▶ [TRY IT] List all the lines in these records that hold "mount".

▶ [Saved entries]
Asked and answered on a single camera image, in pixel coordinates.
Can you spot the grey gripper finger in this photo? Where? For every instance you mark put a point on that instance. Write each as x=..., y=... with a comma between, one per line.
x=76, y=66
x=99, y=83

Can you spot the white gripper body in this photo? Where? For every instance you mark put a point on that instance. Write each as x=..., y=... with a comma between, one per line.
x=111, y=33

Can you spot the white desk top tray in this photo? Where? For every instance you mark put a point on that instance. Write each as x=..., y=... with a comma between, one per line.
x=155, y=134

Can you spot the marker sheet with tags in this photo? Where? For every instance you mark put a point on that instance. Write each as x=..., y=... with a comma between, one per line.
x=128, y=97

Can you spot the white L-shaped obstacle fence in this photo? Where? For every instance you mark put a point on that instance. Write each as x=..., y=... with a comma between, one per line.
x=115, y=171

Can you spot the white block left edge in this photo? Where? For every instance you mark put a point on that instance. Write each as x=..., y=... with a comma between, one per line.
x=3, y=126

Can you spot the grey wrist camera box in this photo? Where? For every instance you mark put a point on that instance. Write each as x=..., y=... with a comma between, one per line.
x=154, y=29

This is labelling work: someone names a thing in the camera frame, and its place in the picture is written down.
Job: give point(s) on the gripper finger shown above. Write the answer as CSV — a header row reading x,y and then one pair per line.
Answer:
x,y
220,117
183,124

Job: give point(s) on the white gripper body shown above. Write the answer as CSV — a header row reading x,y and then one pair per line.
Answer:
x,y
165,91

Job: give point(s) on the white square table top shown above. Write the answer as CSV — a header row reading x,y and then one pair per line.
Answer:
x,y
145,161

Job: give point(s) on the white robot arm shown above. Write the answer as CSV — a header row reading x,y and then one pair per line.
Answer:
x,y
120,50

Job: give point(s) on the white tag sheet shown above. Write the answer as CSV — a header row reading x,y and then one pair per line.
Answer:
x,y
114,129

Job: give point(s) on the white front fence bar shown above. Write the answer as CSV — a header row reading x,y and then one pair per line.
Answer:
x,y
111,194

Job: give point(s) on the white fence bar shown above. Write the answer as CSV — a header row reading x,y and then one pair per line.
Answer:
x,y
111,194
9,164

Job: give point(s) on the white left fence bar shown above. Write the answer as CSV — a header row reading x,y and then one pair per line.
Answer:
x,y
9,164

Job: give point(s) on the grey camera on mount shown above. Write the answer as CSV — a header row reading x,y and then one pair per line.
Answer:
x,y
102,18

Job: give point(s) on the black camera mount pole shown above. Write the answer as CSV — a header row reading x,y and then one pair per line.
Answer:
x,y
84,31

▶ [SOLUTION FOR THIS TASK]
Job: give point(s) on the grey camera on mount shown above. Write the answer as CSV — a header row reading x,y and then one pair per line.
Job: give point(s) on the black camera mount pole shown above. Write the answer as CSV — a header row reading x,y and then one pair per line.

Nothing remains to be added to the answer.